Exova Group PLC Stabilisation Notice (5962E)
11 Aprile 2014 - 8:01AM
UK Regulatory
TIDMEXO
RNS Number : 5962E
Exova Group PLC
11 April 2014
NOT FOR RELEASE, PUBLICATION OR DISTRIBUTION, IN WHOLE OR IN
PART, DIRECTLY OR INDIRECTLY, IN OR INTO AUSTRALIA, CANADA, JAPAN,
THE UNITED STATES OR ANY OTHER JURISDICTION WHERE IT IS UNLAWFUL TO
DISTRIBUTE THIS ANNOUNCEMENT
11 April 2014
Exova Group plc
Stabilisation Notice
Credit Suisse Securities (Europe) Limited (contact: Stephane
Gruffat; telephone: 020 7888 3692) hereby gives notice that the
Stabilising Manager named below may stabilise the offer of the
following securities in accordance with Commission Regulation (EC)
No. 2273/2003 implementing the Market Abuse Directive
(2003/6/EC).
The securities:
Issuer: Exova Group plc
Shares: Ordinary Shares of the Issuer (ISIN No. GB00BKY7HG11)
Offering size: 100,000,000 Ordinary Shares
Offer price: 220 pence per Ordinary Share
Stabilisation:
Stabilising Manager: Credit Suisse Securities (Europe)
Limited
Stabilisation period expected to commence at: 8.00 a.m. on 11
April 2014
Stabilisation period expected to end no later than: 10 May
2014
Maximum size of over-allotment facility: 15,000,000 Ordinary
Shares
Over-allotment Option:
Terms: Exova Group B.V, which is a wholly owned holding company
of Clayton, Dubilier & Rice Fund VII, LP, has granted Credit
Suisse Securities (Europe) Limited, in its capacity as Stabilising
Manager and for the account of the underwriters, the option to
acquire, or procure acquirers for, up to an additional 15,000,000
Ordinary Shares.
Duration: This option may be exercised in whole or in part on
one or more occasions at any time from 11 April 2014 to 10 May
2014.
DISCLAIMERS
In connection with the offer of the above securities, the
Stabilising Manager may over-allot the securities or effect
transactions with a view to supporting the market price of the
securities at a level higher than that which might otherwise
prevail. However, there is no assurance that the Stabilising
Manager will take any stabilisation action and any stabilisation
action, if begun, may be ended at any time.
This announcement is for information purposes only and does not
constitute an invitation or offer to underwrite, subscribe for or
otherwise acquire or dispose of any securities of the Issuer in any
jurisdiction.
This announcement is not for publication or distribution, in
whole or in part, directly or indirectly, in or into Australia,
Canada, Japan, the United States (including its territories and
possessions, any State of the United States and the District of
Columbia) or any other jurisdiction where to do so would constitute
a violation of the relevant laws of such jurisdiction.
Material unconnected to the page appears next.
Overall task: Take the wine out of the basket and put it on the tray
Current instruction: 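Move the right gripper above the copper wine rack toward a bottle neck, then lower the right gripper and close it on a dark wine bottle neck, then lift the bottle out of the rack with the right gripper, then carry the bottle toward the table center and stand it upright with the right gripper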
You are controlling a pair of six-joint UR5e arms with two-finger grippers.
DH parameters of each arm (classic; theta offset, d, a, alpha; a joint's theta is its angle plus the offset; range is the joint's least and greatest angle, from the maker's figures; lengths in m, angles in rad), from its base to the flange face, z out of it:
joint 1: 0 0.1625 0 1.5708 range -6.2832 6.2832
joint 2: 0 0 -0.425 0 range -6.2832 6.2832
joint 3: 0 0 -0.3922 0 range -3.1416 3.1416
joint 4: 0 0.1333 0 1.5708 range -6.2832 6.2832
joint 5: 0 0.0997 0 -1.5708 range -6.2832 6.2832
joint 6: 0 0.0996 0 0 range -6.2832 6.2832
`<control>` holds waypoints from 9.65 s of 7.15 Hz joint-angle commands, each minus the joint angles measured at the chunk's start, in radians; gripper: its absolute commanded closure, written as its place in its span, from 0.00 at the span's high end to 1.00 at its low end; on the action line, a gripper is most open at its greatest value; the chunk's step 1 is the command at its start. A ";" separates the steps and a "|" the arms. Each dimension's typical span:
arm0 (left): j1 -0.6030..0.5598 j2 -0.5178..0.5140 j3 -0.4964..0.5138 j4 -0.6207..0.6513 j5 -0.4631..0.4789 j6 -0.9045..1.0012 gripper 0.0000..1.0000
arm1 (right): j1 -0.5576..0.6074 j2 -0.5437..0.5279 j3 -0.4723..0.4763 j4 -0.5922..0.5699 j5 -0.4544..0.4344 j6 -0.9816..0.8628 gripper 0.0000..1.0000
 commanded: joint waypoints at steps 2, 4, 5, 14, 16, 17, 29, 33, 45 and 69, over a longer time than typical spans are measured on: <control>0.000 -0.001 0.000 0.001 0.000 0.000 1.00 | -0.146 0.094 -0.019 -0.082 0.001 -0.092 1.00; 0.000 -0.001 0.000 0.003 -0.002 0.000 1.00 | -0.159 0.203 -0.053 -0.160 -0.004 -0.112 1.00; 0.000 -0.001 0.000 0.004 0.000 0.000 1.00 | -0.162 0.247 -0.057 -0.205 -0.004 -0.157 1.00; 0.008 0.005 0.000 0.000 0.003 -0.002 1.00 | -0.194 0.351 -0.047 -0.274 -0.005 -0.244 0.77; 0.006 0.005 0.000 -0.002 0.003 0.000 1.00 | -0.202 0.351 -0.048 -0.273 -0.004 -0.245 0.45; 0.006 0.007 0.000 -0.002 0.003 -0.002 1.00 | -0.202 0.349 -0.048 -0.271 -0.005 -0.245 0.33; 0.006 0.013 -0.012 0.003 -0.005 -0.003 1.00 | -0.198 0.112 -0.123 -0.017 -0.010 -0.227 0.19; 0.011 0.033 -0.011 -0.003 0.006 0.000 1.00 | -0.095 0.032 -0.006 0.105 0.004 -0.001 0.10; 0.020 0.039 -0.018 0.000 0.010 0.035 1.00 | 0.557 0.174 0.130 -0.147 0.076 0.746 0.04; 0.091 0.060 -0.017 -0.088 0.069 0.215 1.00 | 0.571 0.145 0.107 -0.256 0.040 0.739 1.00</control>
This
announcement does not contain or constitute an offer of, or the
solicitation of an offer to buy or subscribe for, the securities
referred to herein to any person in any jurisdiction, including
Australia, Canada, Japan, the United States or in any jurisdiction
to whom or in which such offer or solicitation is unlawful.
The securities of the Issuer have not been and will not be
registered under the U.S. Securities Act of 1933, as amended (the
"Securities Act") and may not be offered or sold within the United
States absent registration or an applicable exemption from, or in a
transaction not subject to, the registration requirements of the
Securities Act. The securities referred to herein have not been
registered under the applicable securities laws of Australia,
Canada or Japan and, subject to certain exceptions, may not be
offered or sold within Australia, Canada or Japan or to any
national, resident or citizen of Australia, Canada or Japan. The
distribution of this announcement in other jurisdictions may be
restricted by law and persons into whose possession this
announcement comes should inform themselves about, and observe,
such restrictions.
This announcement and the offer of the securities to which it
relates are only addressed to and directed at persons outside the
United Kingdom and persons in the United Kingdom who are high net
worth persons or investment professionals within article 12(5) of
the Financial Services and Markets Act 2000 (Financial Promotion)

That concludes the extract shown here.